■ DIRECTIONS ■
Copy every line of the listing that holds the string "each".
##############################
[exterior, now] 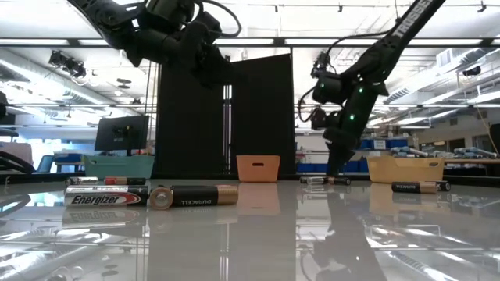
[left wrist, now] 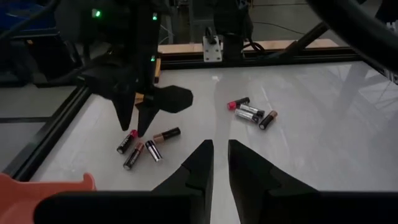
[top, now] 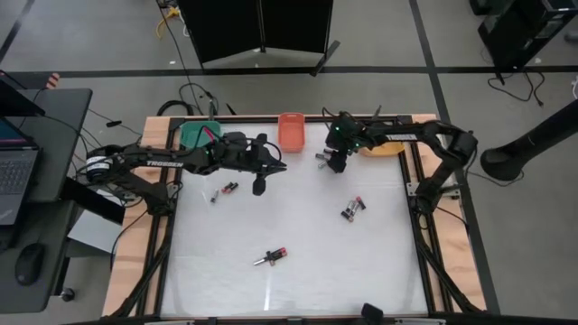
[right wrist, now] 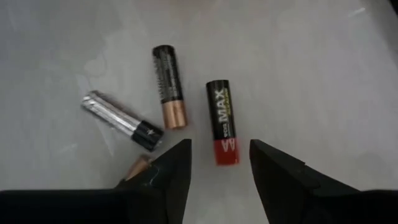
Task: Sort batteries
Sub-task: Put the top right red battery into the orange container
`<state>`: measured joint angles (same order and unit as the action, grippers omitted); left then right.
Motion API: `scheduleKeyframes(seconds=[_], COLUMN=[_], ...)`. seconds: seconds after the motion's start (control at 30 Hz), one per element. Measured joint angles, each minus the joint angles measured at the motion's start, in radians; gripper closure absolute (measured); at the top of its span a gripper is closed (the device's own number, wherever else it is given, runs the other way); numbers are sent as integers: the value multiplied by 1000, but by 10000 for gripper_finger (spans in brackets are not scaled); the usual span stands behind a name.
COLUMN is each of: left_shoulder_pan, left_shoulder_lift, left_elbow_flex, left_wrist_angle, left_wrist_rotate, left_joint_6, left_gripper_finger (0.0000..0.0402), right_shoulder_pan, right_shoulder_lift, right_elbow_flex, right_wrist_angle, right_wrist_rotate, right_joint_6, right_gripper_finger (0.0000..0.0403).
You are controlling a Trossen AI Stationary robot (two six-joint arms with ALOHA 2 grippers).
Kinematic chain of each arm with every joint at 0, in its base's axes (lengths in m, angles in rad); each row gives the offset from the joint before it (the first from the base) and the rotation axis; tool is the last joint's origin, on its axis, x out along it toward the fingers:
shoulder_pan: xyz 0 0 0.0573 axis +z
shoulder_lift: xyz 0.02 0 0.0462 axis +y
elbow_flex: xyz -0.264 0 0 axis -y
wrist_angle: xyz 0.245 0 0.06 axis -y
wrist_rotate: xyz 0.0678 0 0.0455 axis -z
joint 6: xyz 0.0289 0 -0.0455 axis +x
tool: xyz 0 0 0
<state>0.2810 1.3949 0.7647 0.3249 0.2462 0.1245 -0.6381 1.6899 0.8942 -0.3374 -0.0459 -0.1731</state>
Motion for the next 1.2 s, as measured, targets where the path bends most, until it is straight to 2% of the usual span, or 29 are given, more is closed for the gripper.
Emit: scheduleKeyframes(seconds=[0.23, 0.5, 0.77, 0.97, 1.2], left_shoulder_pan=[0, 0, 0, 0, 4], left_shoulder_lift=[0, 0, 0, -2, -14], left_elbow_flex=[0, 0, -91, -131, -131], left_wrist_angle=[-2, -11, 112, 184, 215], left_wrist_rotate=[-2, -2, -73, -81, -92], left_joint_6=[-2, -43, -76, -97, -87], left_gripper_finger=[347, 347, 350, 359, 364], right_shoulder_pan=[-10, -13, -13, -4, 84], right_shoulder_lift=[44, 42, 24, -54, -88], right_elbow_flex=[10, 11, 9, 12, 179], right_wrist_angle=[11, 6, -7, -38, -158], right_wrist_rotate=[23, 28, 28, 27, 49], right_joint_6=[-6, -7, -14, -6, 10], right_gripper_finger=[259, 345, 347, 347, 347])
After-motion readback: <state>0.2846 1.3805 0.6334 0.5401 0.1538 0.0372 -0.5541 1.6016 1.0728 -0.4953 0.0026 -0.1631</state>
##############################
■ SOLUTION TO THIS TASK ■
Motion API: `scheduleKeyframes(seconds=[_], COLUMN=[_], ...)`. seconds: seconds after the motion's start (control at 30 Hz), one per element. Measured joint angles, each minus the joint angles measured at the motion's start, in radians; gripper closure absolute (measured); at the top of its span a gripper is closed (the device's own number, wherever else it is given, runs the other way); numbers are sent as integers: the value multiplied by 1000, but by 10000 for gripper_finger (spans in brackets are not scaled); the usual span stands behind a name.
COLUMN is each of: left_shoulder_pan, left_shoulder_lift, left_elbow_flex, left_wrist_angle, left_wrist_rotate, left_joint_6, left_gripper_finger (0.0000..0.0402), right_shoulder_pan, right_shoulder_lift, right_elbow_flex, right_wrist_angle, right_wrist_rotate, right_joint_6, right_gripper_finger (0.0000..0.0403).
Kinematic chain of each arm with every joint at 0, in its base's axes (lengths in m, angles in rad); each row gives the offset from the joint before it (the first from the base) and the rotation axis; tool is the last joint's origin, on its axis, x out along it toward the fingers:

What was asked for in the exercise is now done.